Under what I said it's still a secret ballot. It's a printed record of what a voter who turned up at the polling station decided. No identifying mark is on it, but allows for checking.

Without getting too much into the tech side, this is exactly one of the problems the CH e-voting system ran into. The votes were shuffled to prevent voter identification and an issue arose in the subsequent verifiability that the list corresponded to the votes cast, so vote manipulation might not be detected. There's loads on the net about the CH system - the SwissPost e-voting system. One thing I note that distinguishes the CH system from the IE e-voting system is that, as far as I am aware, the IE system was based on proprietary hardware and software, whereas the CH is based on open source, so anyone can check the code and determine if it is fit for purpose. (And this is, I believe, how the problem was detected). As open source solutions would have been available in the early 2000s when the IE system was introduced, it's difficult to understand why this route was not followed.
 
As open source solutions would have been available in the early 2000s when the IE system was introduced, it's difficult to understand why this route was not followed.

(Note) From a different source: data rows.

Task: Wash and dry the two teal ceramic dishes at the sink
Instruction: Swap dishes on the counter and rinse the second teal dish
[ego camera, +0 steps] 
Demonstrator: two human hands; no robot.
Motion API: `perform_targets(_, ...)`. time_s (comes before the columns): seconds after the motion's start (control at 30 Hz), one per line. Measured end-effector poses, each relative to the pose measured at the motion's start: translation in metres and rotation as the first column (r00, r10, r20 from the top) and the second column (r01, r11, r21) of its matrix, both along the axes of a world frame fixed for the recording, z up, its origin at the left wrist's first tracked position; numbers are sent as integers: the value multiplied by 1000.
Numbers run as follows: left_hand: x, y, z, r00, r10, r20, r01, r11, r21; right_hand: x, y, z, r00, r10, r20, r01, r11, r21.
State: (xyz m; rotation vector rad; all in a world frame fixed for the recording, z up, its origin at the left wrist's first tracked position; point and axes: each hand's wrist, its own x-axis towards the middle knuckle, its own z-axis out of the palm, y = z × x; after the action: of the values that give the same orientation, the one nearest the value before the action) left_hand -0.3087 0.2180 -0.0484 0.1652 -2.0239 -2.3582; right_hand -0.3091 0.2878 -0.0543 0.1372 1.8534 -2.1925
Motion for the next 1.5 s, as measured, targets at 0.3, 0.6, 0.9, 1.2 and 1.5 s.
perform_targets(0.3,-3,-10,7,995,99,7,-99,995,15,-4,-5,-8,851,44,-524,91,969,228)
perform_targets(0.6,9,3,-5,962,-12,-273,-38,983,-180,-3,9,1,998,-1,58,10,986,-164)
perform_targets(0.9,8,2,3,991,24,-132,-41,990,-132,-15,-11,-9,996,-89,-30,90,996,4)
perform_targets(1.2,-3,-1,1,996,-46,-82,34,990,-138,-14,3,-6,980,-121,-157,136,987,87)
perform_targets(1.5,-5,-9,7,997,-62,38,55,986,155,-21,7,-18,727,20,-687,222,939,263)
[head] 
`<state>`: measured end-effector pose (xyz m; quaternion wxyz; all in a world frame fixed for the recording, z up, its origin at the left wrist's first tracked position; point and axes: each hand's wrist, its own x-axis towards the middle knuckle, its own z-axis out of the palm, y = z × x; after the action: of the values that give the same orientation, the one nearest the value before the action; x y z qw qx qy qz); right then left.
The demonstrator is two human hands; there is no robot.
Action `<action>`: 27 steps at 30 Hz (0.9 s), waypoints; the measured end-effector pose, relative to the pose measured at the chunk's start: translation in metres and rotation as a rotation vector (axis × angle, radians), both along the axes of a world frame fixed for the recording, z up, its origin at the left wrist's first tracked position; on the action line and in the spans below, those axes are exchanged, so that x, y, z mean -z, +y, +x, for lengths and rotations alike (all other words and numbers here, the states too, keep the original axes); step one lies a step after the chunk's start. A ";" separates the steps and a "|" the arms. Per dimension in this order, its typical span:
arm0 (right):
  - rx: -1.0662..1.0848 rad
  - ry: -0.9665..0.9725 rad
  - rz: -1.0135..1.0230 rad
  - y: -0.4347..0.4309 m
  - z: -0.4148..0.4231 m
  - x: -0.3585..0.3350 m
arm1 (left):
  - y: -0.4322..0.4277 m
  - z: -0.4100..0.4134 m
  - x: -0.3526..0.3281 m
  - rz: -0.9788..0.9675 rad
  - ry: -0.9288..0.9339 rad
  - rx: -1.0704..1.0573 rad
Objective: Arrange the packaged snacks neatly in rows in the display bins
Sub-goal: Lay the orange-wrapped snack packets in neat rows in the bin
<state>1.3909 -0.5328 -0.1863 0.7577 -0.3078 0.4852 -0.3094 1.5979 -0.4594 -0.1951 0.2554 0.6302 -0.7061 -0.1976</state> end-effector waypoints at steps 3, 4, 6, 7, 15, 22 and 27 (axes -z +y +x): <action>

Our assumption at the time was that the competent civil servants working in good faith were generalists educated about e-voting by commercial vendor lobbyists and the subsequent RFP was written under their influence. By the time they understood the theoretical e-voting issues and the practical issues with what they'd procured it had become a political football.

The Germans used a similar system in 2005 (subsequently ruled unconstitutional) so we weren't alone in making bad choices.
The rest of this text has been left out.